2016 Convening | What Participants Said about Museums & Race

What participants learned that was most valuable

  • That professional practice, scholarship, and museums of color are largely notknown by our colleagues. It is important to acknowledge and build on that.
  • There is an urgent need for white museum professionals to address their privilege and role in oppressive systems. People of color bear a large burden when their white colleagues expect them to raise their awareness of racism and oppression.
  • The potential impact of addressing privilege and oppression in spaces where museum professionals assemble (such as association meetings) is great. It can also be a strategic way to effect awareness-raising in our white/largely white institutions.
  • Becoming connected with strong, leading thinkers and practitioners in the field. It was reinforcing to know people are doing active work to raise consciousness in matters of racial and intersectional issues and also to see their action to change the way museums think, act, and behave.
  • It is critical to meet people where they are in their process. Most valuable was the honesty from which people spoke and that people were very generous. Although some of the conversations were hard, it felt like a safe space for all.

 

What participants considered the most effective part of the convening

  • Small group discussions with report backs to big group. These were fruitful and we were able to work through our ideas and differences of opinion swiftly and with what felt like a lot of compassion. It also gave us more time to get to know one another.
  • Getting the tough stuff out and moving through it while also taking time and space to process.
  • Everyone was participating with the understanding that they were expecting to continue and be assigned roles in these actions post-convening. There was a great deal of ownership.
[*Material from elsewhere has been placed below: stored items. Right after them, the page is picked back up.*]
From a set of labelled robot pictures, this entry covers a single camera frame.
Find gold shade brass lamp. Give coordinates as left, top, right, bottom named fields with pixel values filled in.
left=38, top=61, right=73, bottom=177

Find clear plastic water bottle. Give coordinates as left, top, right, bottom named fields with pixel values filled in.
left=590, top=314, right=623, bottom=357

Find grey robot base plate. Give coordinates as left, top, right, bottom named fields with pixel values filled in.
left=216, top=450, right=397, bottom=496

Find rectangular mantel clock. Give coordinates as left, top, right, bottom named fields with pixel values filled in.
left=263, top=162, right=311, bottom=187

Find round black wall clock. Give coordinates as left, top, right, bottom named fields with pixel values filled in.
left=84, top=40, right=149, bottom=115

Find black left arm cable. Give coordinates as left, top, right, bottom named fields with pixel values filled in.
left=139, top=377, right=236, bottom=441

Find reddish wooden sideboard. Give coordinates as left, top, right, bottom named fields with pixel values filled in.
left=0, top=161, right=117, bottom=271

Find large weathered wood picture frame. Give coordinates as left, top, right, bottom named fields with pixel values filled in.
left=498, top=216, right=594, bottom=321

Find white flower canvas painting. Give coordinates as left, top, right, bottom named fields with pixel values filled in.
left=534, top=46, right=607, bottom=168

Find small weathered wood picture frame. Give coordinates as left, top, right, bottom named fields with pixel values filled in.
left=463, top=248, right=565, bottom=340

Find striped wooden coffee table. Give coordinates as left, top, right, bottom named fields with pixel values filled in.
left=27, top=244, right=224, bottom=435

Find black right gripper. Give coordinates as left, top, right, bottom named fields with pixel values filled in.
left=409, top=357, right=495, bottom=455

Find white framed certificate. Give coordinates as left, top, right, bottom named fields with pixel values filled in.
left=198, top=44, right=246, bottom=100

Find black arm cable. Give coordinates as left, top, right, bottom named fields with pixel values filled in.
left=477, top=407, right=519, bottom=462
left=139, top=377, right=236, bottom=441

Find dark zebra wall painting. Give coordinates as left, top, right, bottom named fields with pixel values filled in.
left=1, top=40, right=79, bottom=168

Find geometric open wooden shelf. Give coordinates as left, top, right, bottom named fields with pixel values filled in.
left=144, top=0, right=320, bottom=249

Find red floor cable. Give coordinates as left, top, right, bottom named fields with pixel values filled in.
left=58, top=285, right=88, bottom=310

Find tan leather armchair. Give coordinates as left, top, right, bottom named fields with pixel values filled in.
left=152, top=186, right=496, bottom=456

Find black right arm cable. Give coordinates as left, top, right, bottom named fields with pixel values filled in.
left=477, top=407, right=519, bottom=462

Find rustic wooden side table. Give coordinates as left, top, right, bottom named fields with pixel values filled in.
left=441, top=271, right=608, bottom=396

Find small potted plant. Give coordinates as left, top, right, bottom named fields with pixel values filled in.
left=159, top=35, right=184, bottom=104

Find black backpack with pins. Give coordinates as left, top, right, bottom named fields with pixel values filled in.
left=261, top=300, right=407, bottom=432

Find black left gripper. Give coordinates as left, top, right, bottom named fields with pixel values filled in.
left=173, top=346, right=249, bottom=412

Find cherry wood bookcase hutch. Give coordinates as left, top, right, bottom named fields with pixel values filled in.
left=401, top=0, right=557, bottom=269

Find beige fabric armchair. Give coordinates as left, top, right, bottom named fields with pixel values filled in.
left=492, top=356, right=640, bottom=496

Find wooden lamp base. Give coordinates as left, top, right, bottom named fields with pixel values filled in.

Concrete action began even before everyone left on Wednesday.
  • The wonderful range of experiences and professional settings, age, gender, race and points of view which were expressed with tact and humility and supported by real listening.
  • Meeting others who care about the same issue.
  • The ice-breaker round robin. It was a great way to get to know something more deeply significant about our colleagues. We had one-on-one short conversations with one another, changing conversation partners for each prompt. The prompts were:
    • A person I admire and why 
    • An experience in my life that had a profound effect on me was… 
    • A quality I look for in a friend and why 
    • If you knew me well, you’d know that I….
    • What I would need from this group to feel that I could be honest with you is…

 

The value of the convening to the participants

  • It clarified what my institution should prioritize in capacity building, professional development and leadership at all levels.
  • To see generational differences in how people approach the topics, hurts that needed to be expressed, limited views that remain and make moving on difficult, etc.
  • To meet with others who had a collective expectation that we were present in order to move anti-racist work forward in the field.
  • To feel a strong sense of community with people I had never met before.
  • The amount of planning we were able to accomplish in such a short amount of time was incredible. I was reminded of the power of collective action and also the ways we are held back when we work in silos.
  • Realistic understanding that the enormity of the work still exists -we are a small group who is willing – the proof will remain in how well we do at sustaining the energy and translating it to action.
  • We do need to get white colleagues in the museum world to recognize the systems of discrimination and racial inequity in museums.
  • Some of the major ideas and plans center on the power of our white colleagues to destabilize their own power, and this is great. TMG is amazing for pulling this all together.
  • There has to be some real, visible shift to lift non-white voices and centerstage their actions as pertinent, necessary, and valuable to white people.
  • It is critical to show how nuanced the impact of polycultural engagements can be. Otherwise, we’re missing the important message that structural racism and inequality harm all of us.
  • I wish there was more time to process some of the findings and come to a more straightforward set of achievable outcomes with strategies and tactics in place.

 

Additional comments to the convening committees

  • We need to be as organized as possible and hold each group accountable by breaking the steps towards impact into bite-sized chunks. If we are to hold museums to metrics of accountability and high outcomes we must first start by holding our own work to the same standards.
  • For TMG—thanks for having the courage to name the issues and to collaborate with emerging thinkers and professionals concerned that previous/current strategies haven’t work/aren’t working/need revision, etc.
  • I hope we can mend fences in real, substantive ways with those who felt left out and make space for many, many more people who are ready with skills and tools already sharpened for the work.